● **Work order**
Show every line in the material below in which the string "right" appears.

=-=-=

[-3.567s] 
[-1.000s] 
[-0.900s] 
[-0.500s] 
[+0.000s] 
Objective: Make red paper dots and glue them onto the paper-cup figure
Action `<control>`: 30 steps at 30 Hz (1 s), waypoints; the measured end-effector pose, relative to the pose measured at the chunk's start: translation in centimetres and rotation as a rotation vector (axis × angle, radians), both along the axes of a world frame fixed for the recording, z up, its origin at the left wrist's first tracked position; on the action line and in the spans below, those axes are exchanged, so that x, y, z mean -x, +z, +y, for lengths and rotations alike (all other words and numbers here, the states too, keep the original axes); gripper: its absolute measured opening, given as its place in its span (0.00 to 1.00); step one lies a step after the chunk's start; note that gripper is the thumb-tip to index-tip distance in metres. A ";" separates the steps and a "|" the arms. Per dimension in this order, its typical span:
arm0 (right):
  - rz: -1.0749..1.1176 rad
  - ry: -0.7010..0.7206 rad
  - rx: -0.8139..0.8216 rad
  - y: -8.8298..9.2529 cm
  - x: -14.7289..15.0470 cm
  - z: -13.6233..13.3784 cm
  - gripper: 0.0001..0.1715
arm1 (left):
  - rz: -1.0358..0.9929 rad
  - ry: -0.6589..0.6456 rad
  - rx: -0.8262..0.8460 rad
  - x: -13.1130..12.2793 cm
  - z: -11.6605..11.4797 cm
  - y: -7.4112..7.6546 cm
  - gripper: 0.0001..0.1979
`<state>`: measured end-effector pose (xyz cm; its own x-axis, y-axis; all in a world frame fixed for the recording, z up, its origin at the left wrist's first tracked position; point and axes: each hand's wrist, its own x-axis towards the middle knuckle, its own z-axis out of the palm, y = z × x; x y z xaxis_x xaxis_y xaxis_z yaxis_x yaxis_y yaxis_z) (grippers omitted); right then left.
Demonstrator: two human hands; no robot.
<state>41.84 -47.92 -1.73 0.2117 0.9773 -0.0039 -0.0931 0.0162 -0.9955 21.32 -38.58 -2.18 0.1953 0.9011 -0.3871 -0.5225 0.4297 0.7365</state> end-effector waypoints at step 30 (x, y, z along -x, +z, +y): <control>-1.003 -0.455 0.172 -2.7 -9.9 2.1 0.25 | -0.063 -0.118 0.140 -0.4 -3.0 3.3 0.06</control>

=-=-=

● **Answer area**
arm0 (right):
`<state>`: measured end-effector pose (xyz cm; its own x-axis, y-axis; all in a world frame fixed for the recording, z up, its origin at the left wrist's first tracked position; point and axes: each hand's wrist, its own x-axis towards the middle knuckle, its own z-axis out of the palm, y = z × x; x y z xaxis_x xaxis_y xaxis_z yaxis_x yaxis_y yaxis_z) (grippers omitted); right then left.

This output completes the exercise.